The Seven Wonders of the World. It’s a concept that has long fascinated me as someone who is interested in our global heritage.
However, creating a list of 7 definitive wonders across various categories is bound to draw criticism. I’ve seen countless examples of new 7 Wonders of the World campaigns as well as votes on an 8th wonder!
For my 8th post, I thought it would be apt to showcase just a few of the 8th wonder contenders, that many have been trying to add to this list:
#1 – Milford Sound, New Zealand
Named as the Eighth Wonder of the World by Rudyard Kipling, Milford Sound is a beautiful fjord on New Zealand’s South Island. Famed for its rugged peaks and marine life (seals, penguins & dolphins), 1 million tourists are drawn here each year.
#2 – Machu Picchu, Peru
Known to many as ‘the city in the clouds’, Machu Picchu is a true icon of the Incan civilisation. The site itself is located 2,430 metres above sea level and tourists must hike up the famous ‘Inca trail’ to reach this sacred settlement.
#3 – Banaue Rice Terraces, Philippines
Known to locals as the Eighth Wonder, these rice terraces are over 2,000 years old and were carved by hand into the mountains by the ancestors of the indigenous people of Ifugao. The terraces are still in use today and cover over 10,000 square kilometres.
#4 – Angkor Wat, Cambodia
Angkor Wat translates as ‘Temple City’ and its easy to see why this monument is regarded as the greates Buddhist temple in the world. Build by King Suryavarman II in the early 12th century, this magical place attracts over 1/2 million tourists each year to Cambodia.

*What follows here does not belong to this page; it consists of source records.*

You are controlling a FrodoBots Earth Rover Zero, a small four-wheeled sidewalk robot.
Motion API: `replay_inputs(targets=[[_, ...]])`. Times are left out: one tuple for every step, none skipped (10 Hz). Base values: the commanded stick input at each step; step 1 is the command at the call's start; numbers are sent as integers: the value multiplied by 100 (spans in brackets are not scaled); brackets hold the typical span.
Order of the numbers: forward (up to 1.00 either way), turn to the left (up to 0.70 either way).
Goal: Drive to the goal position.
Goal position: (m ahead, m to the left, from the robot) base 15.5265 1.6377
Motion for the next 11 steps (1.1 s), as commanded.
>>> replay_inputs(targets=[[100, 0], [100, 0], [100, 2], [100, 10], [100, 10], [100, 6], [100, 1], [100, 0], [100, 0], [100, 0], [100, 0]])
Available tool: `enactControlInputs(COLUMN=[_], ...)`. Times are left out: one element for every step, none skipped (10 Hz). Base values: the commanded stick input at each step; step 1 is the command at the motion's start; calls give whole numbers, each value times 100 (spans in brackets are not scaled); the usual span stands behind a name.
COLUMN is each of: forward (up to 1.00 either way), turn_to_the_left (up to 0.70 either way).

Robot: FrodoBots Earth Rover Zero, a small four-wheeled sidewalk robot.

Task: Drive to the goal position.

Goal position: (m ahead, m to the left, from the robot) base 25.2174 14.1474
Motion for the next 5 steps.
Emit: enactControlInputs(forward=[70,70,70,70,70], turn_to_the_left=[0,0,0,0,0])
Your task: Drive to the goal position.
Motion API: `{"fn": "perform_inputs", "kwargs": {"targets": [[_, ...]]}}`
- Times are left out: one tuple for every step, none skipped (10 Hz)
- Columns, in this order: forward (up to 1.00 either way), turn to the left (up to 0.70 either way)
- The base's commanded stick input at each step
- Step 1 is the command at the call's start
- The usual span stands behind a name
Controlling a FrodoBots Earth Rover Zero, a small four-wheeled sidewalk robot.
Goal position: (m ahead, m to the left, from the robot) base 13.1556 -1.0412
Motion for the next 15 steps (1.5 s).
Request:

#5 – Statue of Liberty, USA
Many believe that the Statue of Liberty, one of America’s best known sites, should easily be considered a Wonder of the World. The statue itself was designed by Frédéric Auguste Bartholdi and is a token to liberty and American Independence.
#6 – Uluru, Australia
450km away from any settlements by road, Uluru is a large sandstone rock formation in the heart of the Northern Territory. Not only is Uluru sacred to the local Anangu people, but it now attracts almost 1/2 million tourists each year to its caves, springs and aboriginal paintings.
#7 – Stonehenge, United Kingdom
Famous as Britain’s central Bronze Age settlement, visitors flock to Stonehenge each year, intrigued by the sheer mystery of the place. Archaeologists believe the monument was built around 3000 BC as a sacred burial site and gathering place for people across Great Britain.
#8 – Great Wall of China, China
It’s undeniable that the Great Wall of China deserves notice as a Wonder of the World for its sheer ambition and grandeur. The wall itself was initially built by Qin Shi Huang around 220BC, but was rebuilt greatly during the Ming dynasty.
Thanks again for reading my blog!! What would be your Eighth Wonder?